» **Exercise objective**: Transcribe nothing except the lines below that run from the one with "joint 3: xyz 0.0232" to the one with "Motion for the", ends included, and do not copy any picture.
##############################
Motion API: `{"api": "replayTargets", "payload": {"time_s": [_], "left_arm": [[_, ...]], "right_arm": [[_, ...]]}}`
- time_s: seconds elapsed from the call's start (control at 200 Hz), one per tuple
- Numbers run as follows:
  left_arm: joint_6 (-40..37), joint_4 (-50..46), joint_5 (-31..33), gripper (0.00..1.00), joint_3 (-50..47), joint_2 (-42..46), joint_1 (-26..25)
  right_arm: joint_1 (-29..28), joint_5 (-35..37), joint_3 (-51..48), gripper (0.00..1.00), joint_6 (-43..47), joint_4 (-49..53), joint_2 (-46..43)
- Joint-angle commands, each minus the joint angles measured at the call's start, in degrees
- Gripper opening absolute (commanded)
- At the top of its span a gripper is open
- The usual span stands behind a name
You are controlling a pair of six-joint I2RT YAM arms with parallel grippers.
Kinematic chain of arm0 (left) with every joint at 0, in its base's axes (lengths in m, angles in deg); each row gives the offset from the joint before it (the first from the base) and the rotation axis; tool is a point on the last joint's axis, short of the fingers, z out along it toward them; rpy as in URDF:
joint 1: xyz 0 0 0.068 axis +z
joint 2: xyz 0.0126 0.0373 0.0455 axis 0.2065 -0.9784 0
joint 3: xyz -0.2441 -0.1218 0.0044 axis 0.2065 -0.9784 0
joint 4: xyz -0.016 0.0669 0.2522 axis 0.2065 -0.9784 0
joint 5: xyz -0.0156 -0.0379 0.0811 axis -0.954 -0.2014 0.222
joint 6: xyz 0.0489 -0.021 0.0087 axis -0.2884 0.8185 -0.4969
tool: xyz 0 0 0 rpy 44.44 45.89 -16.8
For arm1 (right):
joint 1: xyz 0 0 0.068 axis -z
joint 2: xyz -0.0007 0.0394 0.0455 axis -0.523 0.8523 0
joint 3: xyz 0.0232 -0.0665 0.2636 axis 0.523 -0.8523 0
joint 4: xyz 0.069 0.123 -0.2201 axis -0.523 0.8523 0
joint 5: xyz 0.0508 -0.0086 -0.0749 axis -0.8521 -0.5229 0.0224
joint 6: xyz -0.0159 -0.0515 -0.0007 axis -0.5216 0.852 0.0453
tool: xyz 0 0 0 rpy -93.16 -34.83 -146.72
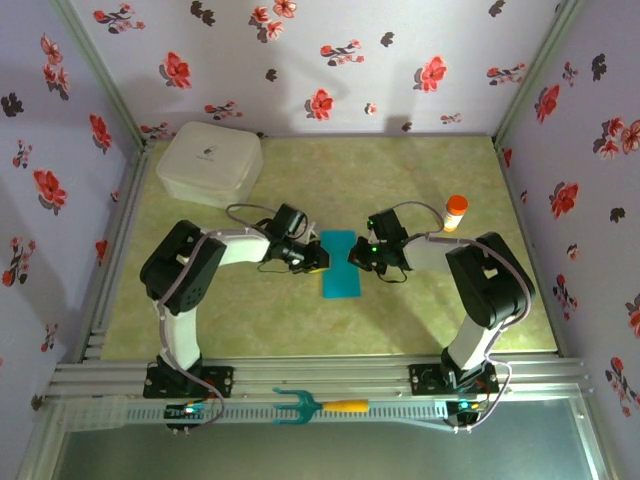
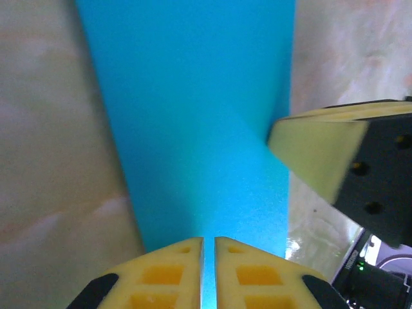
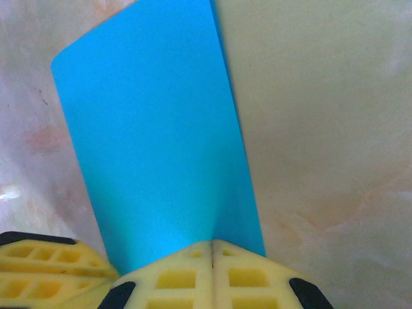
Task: Fold a paper plane with a square sheet of paper (pick it up from the middle)
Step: First fold the square sheet of paper in half at the center of the table.
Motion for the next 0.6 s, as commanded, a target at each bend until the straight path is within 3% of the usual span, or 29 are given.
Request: {"api": "replayTargets", "payload": {"time_s": [0.0,0.34,0.595], "left_arm": [[-0.72,-3.58,0.05,0.13,0.63,-2.3,-0.07],[-0.36,-6.55,1.54,0.13,4.04,1.84,0.53],[-0.12,-8.38,1.38,0.13,9.05,-2.55,1.72]], "right_arm": [[0.41,3.13,-0.73,0.0,1.14,6.88,2.59],[0.41,3.17,-0.47,0.0,1.85,7.57,2.43],[0.41,3.39,-0.58,0.0,1.74,7.56,2.17]]}}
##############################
» **Reply to the exercise**:
joint 3: xyz 0.0232 -0.0665 0.2636 axis 0.523 -0.8523 0
joint 4: xyz 0.069 0.123 -0.2201 axis -0.523 0.8523 0
joint 5: xyz 0.0508 -0.0086 -0.0749 axis -0.8521 -0.5229 0.0224
joint 6: xyz -0.0159 -0.0515 -0.0007 axis -0.5216 0.852 0.0453
tool: xyz 0 0 0 rpy -93.16 -34.83 -146.72
Task: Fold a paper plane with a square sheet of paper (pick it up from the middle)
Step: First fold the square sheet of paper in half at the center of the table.
Motion for the next 0.6 s, as commanded, a target at each bend until the straight path is within 3% of the usual span, or 29 are given.

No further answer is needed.